In 1996, under Agarwal’s leadership, CSE started a pioneering project to make Indian industry more environment-friendly. As few people know which company is doing a good job protecting the environment and which one isn’t, CSE started a project to rate the environmental performance of Indian companies. It was a tough task conceptualising the project because the Indian government does not share data on companies. CSE went to the companies themselves to give it data. Recognising CSE’s seriousness of purpose and integrity, companies agreed to participate and give it data which CSE then put through a sieve of technical experts. Data that did not make technical sense was sent back with comments for correction. And green inspectors from all over the country visited every plant for a review. CSE started by rating the highly polluting pulp and paper industry and yet all companies participated in the exercise. The project has resulted in educating the top management and greater environmental consciousness within the companies. One company has even used its participation in CSE’s project to prove its environmental commitment and even got an international loan from the International Finance Corporation. After completing a comprehensive rating of the automobile sector, CSE undertook the rating of the Chlor-Alkali sector in India.

The project has confirmed CSE’s belief that markets and democracy must go together. Which helps the power of public opinion to bring about self-correction. The project is overseen by a panel of eminent Indians headed by Dr Manmohan Singh, India’s former finance minister, agricultural scientist Dr M S Swaminathan and former chief justice of the Supreme Court, P N Bhagwati.
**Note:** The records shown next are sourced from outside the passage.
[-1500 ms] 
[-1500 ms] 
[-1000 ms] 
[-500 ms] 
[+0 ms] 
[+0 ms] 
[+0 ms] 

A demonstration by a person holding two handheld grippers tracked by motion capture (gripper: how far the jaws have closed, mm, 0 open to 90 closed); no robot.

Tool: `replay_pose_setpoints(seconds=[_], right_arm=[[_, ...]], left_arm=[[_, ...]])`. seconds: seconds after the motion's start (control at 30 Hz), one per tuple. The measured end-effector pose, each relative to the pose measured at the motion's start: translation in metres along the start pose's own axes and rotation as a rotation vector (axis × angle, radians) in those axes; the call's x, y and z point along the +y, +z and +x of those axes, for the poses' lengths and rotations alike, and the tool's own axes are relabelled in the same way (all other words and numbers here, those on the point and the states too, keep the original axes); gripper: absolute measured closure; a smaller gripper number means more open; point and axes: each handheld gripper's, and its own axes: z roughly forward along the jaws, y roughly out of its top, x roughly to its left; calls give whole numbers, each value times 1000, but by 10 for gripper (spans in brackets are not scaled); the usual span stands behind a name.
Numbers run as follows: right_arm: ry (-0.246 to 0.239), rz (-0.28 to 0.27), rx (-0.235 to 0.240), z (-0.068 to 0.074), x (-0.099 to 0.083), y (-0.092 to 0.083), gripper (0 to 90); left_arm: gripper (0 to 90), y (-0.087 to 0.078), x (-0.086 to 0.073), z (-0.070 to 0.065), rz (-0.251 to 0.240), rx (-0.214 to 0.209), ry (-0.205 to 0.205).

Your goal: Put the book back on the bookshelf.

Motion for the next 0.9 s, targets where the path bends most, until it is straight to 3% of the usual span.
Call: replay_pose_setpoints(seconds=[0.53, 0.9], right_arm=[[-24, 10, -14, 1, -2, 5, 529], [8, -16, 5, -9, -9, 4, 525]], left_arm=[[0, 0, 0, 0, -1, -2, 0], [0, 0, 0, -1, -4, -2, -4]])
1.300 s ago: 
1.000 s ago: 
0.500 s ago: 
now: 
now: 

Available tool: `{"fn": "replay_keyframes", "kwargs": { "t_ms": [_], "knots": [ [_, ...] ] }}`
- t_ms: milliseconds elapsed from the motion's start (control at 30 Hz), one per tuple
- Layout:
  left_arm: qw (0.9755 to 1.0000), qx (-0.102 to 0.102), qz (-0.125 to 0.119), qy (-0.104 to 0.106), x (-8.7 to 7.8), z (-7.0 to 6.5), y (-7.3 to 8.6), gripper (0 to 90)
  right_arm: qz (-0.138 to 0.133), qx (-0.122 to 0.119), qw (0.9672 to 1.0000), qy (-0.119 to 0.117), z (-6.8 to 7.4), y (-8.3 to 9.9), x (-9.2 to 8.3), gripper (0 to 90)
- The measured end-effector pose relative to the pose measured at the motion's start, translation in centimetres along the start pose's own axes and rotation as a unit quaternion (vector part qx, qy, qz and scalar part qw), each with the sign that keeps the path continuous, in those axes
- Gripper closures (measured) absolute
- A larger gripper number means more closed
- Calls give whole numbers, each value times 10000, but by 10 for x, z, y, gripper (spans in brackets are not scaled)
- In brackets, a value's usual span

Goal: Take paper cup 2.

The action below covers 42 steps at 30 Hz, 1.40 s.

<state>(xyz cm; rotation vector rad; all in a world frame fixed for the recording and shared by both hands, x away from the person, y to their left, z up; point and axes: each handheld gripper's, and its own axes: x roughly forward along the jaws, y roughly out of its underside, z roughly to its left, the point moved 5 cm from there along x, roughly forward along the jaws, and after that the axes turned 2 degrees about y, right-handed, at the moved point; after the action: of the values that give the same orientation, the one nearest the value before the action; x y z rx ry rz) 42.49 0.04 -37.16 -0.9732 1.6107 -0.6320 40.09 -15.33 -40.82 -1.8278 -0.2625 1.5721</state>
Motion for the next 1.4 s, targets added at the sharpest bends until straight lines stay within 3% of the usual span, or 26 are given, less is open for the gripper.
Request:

In 2000, Asiaweek described the project as one of the best environmental projects in Asia.

Ecological Globalisation: Getting the developing world to participate in the development of global environmental governance

CSE does not just look at national issues. It also studies the process of Ecological Globalisation and urges Southern nations to take a proactive position. In the last 30 years, governments have come together repeatedly to develop a new corpus of international law. Treaties that bind nations to make technological and policy changes that will not affect the global environment. Green diplomacy is a new agenda for both environmental activists as well as foreign policy experts. As most environmentalists in the developing world are not aware of the nature of the environmental negotiations that take place in distant capitals, CSE has started producing an Annual Report on Global Environmental Negotiations. To inform interested people what are the issues on the table. The first report produced in 1999 was released in nearly ten US universities and nearly a dozen places in other parts of the world. Five US universities are using it as a textbook for teaching global environmental politics.